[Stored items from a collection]
┏━━

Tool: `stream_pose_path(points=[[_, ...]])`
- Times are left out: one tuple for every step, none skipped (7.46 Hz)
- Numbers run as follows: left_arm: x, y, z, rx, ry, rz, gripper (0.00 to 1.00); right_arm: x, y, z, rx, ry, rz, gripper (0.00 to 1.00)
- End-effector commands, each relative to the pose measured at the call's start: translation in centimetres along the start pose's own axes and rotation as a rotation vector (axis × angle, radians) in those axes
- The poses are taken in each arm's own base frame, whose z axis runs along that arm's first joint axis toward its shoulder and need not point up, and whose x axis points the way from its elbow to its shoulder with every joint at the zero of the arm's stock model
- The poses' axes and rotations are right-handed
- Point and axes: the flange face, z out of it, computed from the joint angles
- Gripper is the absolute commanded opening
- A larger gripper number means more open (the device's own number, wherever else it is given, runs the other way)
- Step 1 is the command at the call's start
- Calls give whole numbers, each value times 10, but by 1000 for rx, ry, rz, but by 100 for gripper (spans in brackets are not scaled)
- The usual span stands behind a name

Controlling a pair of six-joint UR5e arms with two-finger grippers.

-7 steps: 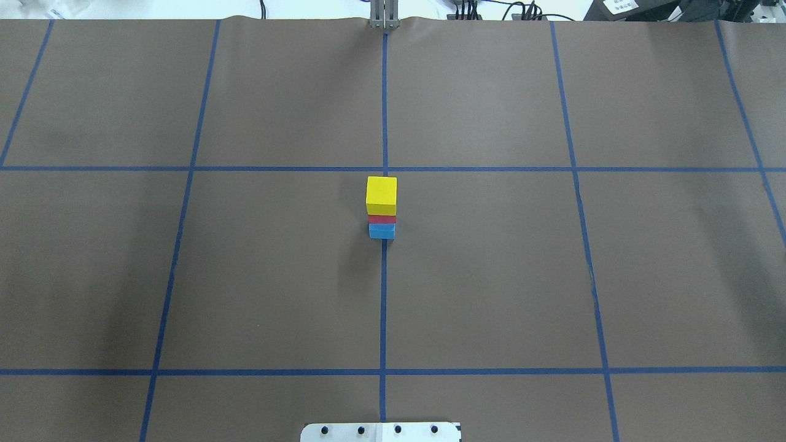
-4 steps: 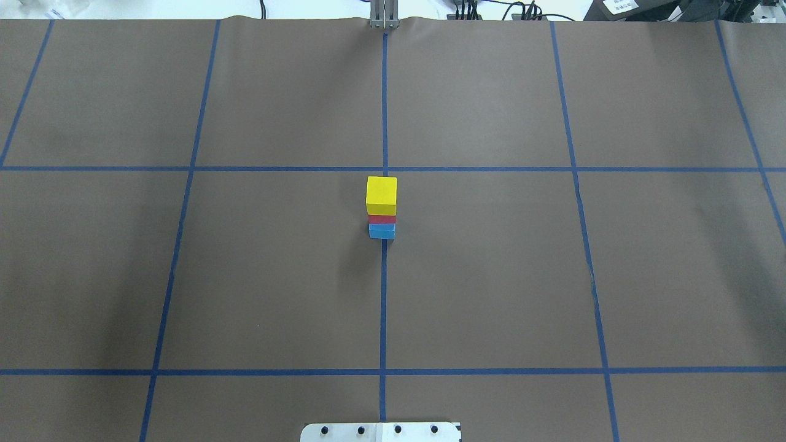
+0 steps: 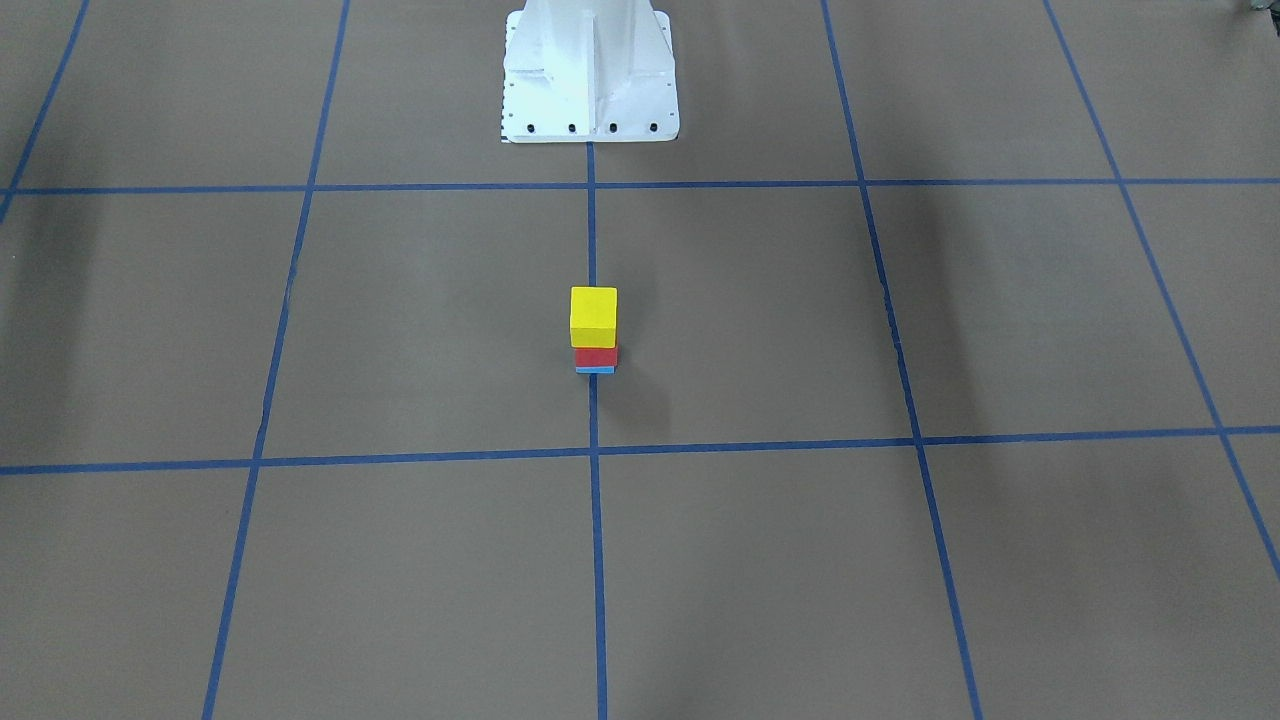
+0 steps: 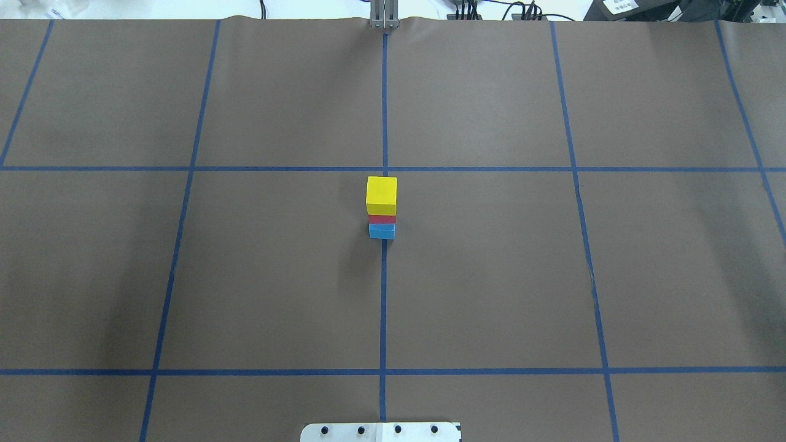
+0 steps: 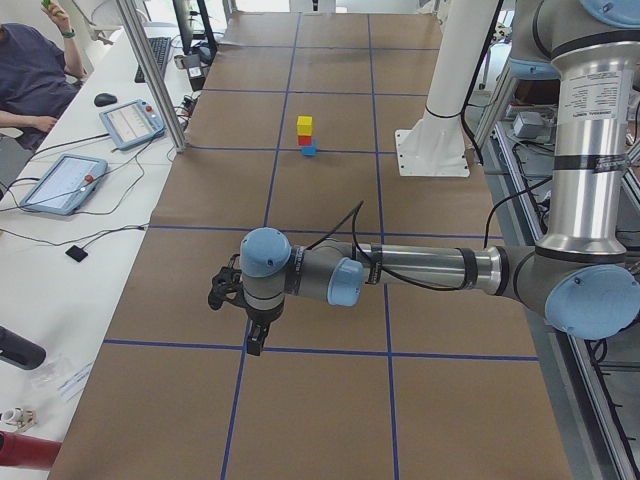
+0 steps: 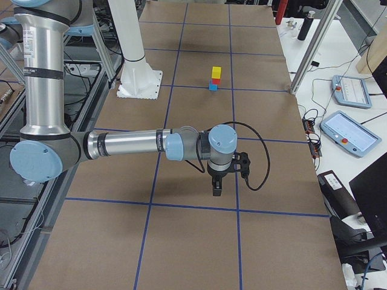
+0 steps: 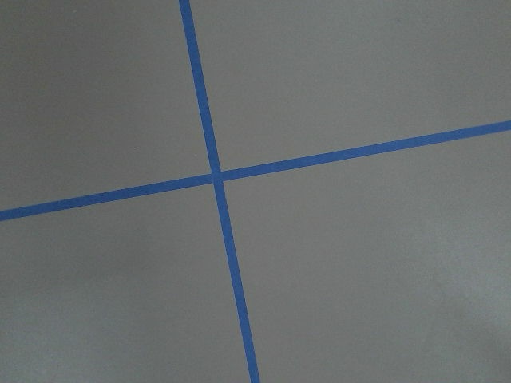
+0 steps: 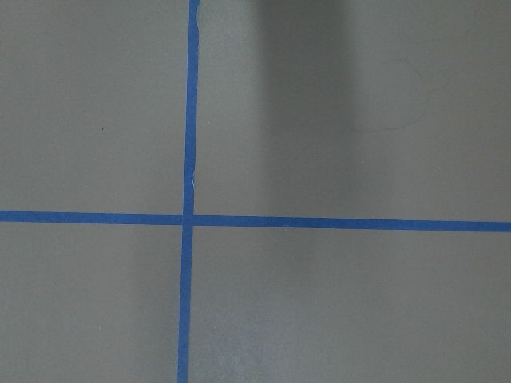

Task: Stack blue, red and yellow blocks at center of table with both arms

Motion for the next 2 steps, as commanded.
stream_pose_path(points=[[0, 0, 1, -2, 0, 0, 100, 0, 14, -1, -2, -1, 2, 100], [0, 0, 1, -1, 0, 1, 100, 1, 14, 0, -4, -1, 4, 100]])
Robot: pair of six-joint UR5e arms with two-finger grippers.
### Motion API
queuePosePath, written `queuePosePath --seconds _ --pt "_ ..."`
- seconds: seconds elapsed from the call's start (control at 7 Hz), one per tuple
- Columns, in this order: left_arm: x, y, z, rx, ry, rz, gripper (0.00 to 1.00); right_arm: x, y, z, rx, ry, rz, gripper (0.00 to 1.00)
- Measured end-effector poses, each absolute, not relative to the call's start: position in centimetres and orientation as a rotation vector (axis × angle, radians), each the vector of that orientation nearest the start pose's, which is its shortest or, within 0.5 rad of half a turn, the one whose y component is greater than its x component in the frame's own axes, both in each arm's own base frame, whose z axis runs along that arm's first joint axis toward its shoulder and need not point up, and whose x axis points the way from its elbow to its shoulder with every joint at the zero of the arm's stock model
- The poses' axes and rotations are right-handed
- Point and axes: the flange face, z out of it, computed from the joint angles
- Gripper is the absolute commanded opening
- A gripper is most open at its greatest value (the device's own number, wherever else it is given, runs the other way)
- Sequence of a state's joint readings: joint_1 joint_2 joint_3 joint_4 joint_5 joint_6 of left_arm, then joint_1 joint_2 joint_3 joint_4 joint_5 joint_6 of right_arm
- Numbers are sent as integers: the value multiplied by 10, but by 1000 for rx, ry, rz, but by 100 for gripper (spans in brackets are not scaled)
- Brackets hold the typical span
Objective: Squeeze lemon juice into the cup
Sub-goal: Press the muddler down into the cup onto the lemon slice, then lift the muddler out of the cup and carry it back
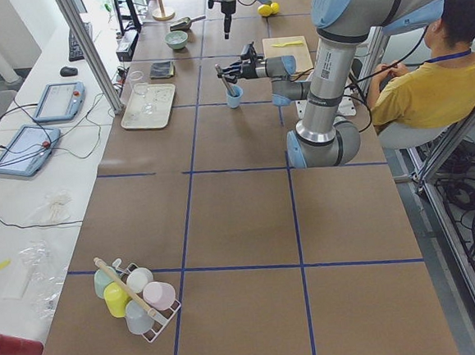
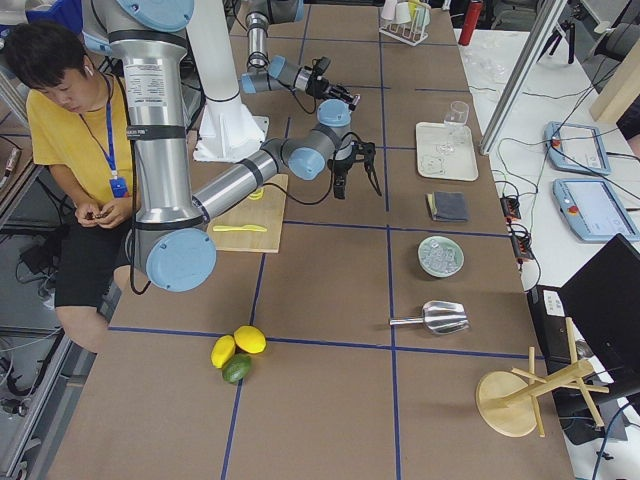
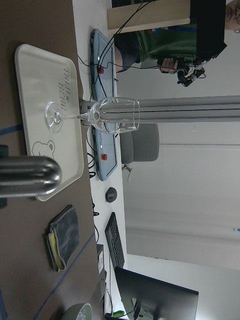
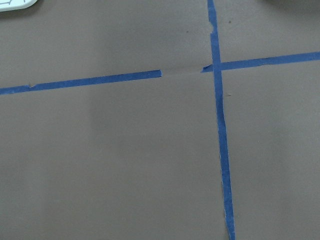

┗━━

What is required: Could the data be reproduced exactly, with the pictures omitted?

Response:
Tool: `stream_pose_path(points=[[_, ...]])`
- Times are left out: one tuple for every step, none skipped (7.46 Hz)
- Numbers run as follows: left_arm: x, y, z, rx, ry, rz, gripper (0.00 to 1.00); right_arm: x, y, z, rx, ry, rz, gripper (0.00 to 1.00)
- End-effector commands, each relative to the pose measured at the call's start: translation in centimetres along the start pose's own axes and rotation as a rotation vector (axis × angle, radians) in those axes
- The poses are taken in each arm's own base frame, whose z axis runs along that arm's first joint axis toward its shoulder and need not point up, and whose x axis points the way from its elbow to its shoulder with every joint at the zero of the arm's stock model
- The poses' axes and rotations are right-handed
- Point and axes: the flange face, z out of it, computed from the joint angles
- Gripper is the absolute commanded opening
- A larger gripper number means more open (the device's own number, wherever else it is given, runs the other way)
- Step 1 is the command at the call's start
- Calls give whole numbers, each value times 10, but by 1000 for rx, ry, rz, but by 100 for gripper (spans in brackets are not scaled)
- The usual span stands behind a name

Controlling a pair of six-joint UR5e arms with two-finger grippers.

-7 steps: 
-4 steps: 
+0 steps: 
+0 steps: 
+0 steps: 
+0 steps: 
+0 steps: 
+0 steps: 

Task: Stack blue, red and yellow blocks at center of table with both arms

Motion for the next 2 steps, as commanded.
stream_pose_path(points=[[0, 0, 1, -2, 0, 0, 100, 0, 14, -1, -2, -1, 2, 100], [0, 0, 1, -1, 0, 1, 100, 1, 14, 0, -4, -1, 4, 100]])
Robot: pair of six-joint UR5e arms with two-finger grippers.
### Motion API
queuePosePath, written `queuePosePath --seconds _ --pt "_ ..."`
- seconds: seconds elapsed from the call's start (control at 7 Hz), one per tuple
- Columns, in this order: left_arm: x, y, z, rx, ry, rz, gripper (0.00 to 1.00); right_arm: x, y, z, rx, ry, rz, gripper (0.00 to 1.00)
- Measured end-effector poses, each absolute, not relative to the call's start: position in centimetres and orientation as a rotation vector (axis × angle, radians), each the vector of that orientation nearest the start pose's, which is its shortest or, within 0.5 rad of half a turn, the one whose y component is greater than its x component in the frame's own axes, both in each arm's own base frame, whose z axis runs along that arm's first joint axis toward its shoulder and need not point up, and whose x axis points the way from its elbow to its shoulder with every joint at the zero of the arm's stock model
- The poses' axes and rotations are right-handed
- Point and axes: the flange face, z out of it, computed from the joint angles
- Gripper is the absolute commanded opening
- A gripper is most open at its greatest value (the device's own number, wherever else it is given, runs the other way)
- Sequence of a state's joint readings: joint_1 joint_2 joint_3 joint_4 joint_5 joint_6 of left_arm, then joint_1 joint_2 joint_3 joint_4 joint_5 joint_6 of right_arm
- Numbers are sent as integers: the value multiplied by 10, but by 1000 for rx, ry, rz, but by 100 for gripper (spans in brackets are not scaled)
- Brackets hold the typical span
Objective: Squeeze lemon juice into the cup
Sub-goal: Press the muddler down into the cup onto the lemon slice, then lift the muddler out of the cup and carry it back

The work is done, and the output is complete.